Sure, more is always better. Practically, though, we are trading depth for breadth. In my experience, many problems that look dissimilar after a shallow analysis turn out to be caused by the same thing when analysed in depth. In that case, it is more economical to analyse fewer incidents in greater depth and actually find their common factors, rather than make a shallow pass over many incidents and continue to paper over symptoms of the undiscovered deeper problem.


I guess that's where our experience differs. I am 100% on board with you for chasing as many incidents to true root cause as possible and I agree that doing so can be extremely helpful in ways that might not be easy to foresee.

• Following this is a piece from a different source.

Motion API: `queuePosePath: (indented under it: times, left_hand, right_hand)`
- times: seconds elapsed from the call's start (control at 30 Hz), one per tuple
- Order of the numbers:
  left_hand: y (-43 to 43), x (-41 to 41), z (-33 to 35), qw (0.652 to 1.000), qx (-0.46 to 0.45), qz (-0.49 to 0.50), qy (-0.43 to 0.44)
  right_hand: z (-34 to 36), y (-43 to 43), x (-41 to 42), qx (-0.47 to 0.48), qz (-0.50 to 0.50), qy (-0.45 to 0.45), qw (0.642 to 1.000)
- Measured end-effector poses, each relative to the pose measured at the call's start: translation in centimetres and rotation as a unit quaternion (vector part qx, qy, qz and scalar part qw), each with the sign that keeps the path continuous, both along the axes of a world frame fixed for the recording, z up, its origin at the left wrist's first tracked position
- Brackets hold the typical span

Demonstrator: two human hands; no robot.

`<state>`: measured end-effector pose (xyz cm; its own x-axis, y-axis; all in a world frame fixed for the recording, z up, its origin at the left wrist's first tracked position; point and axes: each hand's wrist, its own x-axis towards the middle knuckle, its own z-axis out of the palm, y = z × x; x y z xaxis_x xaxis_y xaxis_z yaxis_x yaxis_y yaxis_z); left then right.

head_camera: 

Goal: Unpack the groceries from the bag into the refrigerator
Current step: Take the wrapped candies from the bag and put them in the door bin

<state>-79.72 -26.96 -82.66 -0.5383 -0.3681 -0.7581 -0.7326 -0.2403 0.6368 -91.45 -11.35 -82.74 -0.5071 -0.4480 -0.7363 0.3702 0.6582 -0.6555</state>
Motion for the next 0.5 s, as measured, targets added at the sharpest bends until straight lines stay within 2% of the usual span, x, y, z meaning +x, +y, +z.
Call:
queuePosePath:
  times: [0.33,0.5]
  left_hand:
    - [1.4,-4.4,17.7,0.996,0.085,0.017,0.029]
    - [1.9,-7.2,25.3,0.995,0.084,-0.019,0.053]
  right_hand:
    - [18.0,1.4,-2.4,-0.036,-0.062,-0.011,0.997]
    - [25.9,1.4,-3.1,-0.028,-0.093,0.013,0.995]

But my experience is also that you cannot ignore anything. Even the little stuff. The number of difficult system-level bugs I have resolved by remembering "you know, two weeks ago, it briefly did this weird thing that really shouldn't have been possible, but this might be related to that if only..." is crazy. It's been a superpower for me through the years.

However, I mostly work on hardware. Hardware's complexity envelope is straight-up different to software's. So that might explain some of our different perspective. Hardware absolutely never randomly misbehaves (which is to say that all its bad behavior has some kind of cause one might reasonably be able to ascertain, and that cause isn't from a level unreachable for a hardware engineer), but software carries enough state, and state from other levels of the stack, that I would not make the same statement. Thus the fault-chasing priorities aren't quite the same.